Biocompatible poly(methylidene malonate)-made materials for pharmaceutical and biomedical applications.

In the past 20 years, mainly with the sponsorship of Laboratoires UPSA (France) and, afterwards, its spin-off company Virsol (France), several authors have studied methylidene malonate-based polymers used in drug delivery approaches and in the development of novel biomaterials. The present paper aims at summing up the preparation of methylidene malonate monomers, and essentially a novel asymmetric diester structure: 1-ethoxycarbonyl-1-ethoxycarbonylmethylenoxycarbonyl ethene named methylidene malonate 2.1.2. Their polymeric and copolymeric derivatives and a few of their applications which were reported in the literature are also presented. It encompasses the manufacturing of particulate systems such as nano- and macroparticles designed for the delivery of hydrophilic or hydrophobic drugs and biomolecules. This review article also describes their use as biomaterials of interest in the fields of tissue repair, as drug reservoirs or ophthalmology, as implants. Copolymers based on these monomers offer a large range of properties and could be used as new surfactants, micellar vectors, or particulate systems for gene delivery. Therefore, this review, certainly the first dedicated exclusively to methylidene malonate-based materials, highlights the great biomedical and pharmaceutical technology potential of these new materials.

Sustained delivery of growth factors from methylidene malonate 2.1.2-based polymers.

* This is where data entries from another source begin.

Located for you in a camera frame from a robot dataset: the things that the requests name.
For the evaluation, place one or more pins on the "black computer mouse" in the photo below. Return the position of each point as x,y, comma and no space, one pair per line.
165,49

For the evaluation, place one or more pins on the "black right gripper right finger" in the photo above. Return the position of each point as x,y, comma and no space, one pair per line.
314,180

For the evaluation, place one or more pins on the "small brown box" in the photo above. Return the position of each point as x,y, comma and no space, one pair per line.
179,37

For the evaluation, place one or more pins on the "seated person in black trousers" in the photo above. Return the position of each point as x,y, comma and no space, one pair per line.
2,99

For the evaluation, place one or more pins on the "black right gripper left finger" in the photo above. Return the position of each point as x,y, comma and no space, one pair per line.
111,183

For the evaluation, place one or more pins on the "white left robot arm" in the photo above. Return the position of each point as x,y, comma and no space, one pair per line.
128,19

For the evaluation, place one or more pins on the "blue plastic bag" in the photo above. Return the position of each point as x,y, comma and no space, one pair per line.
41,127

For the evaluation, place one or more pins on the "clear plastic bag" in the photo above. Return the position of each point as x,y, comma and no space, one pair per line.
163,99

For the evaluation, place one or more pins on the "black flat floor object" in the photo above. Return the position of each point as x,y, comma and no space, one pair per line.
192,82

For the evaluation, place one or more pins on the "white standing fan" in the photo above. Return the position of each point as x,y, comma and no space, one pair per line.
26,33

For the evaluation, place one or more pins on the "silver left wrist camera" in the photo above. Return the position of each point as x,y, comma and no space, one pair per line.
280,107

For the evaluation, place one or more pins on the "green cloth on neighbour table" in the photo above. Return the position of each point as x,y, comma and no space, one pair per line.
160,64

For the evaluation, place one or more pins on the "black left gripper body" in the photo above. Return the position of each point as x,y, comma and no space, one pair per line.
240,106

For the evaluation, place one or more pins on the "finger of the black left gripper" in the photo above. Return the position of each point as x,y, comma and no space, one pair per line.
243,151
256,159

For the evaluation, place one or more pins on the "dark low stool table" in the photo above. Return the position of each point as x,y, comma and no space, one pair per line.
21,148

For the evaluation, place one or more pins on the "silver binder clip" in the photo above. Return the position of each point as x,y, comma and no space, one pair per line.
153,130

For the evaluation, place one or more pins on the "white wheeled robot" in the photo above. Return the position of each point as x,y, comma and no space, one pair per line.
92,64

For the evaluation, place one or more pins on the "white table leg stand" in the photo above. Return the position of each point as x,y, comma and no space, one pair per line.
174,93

The incorporation of growth factors into new methylidene malonate 2.1.2-based biocompatible polymeric blends of oligomers and polymers to improve their stability and controlled release was investigated. Five growth factors were used in this study: FGF2, PDGF, TGF-beta, NGF and GM-CSF. Formulation in poly(methylidene malonate 2.1.2) blends was achieved by a four-step optimized process, using different oligomers/polymers ratios. Once dried, formulations could be subsequently stored at 4 or 20 degrees C or immediately subjected to degradation in conditioned cell culture medium. Toxicity of blends and their degradation products were evaluated in several cell lines with MTT. Bioactivity and biospecificity of the formulated growth factors were investigated using MTT and immunohistochemical staining. Combined ELISA and crystal violet colorimetric assays were performed to analyze growth factors release. Limited toxicities were observed for unloaded poly(methylidene malonate 2.1.2) blends. Once optimized, growth factors formulations did not reveal lower bioactivities or loss of biospecificity. Moreover, a sustained release over a 21-day period with more than 90% of preserved bioactivity was reached. To conclude, dual growth factor delivery was made possible by the mean of poly(methylidene malonate 2.1.2) blends. These studies demonstrate the ability of methylidene malonate 2.1.2-based polymeric blends for the delivery of growth factors.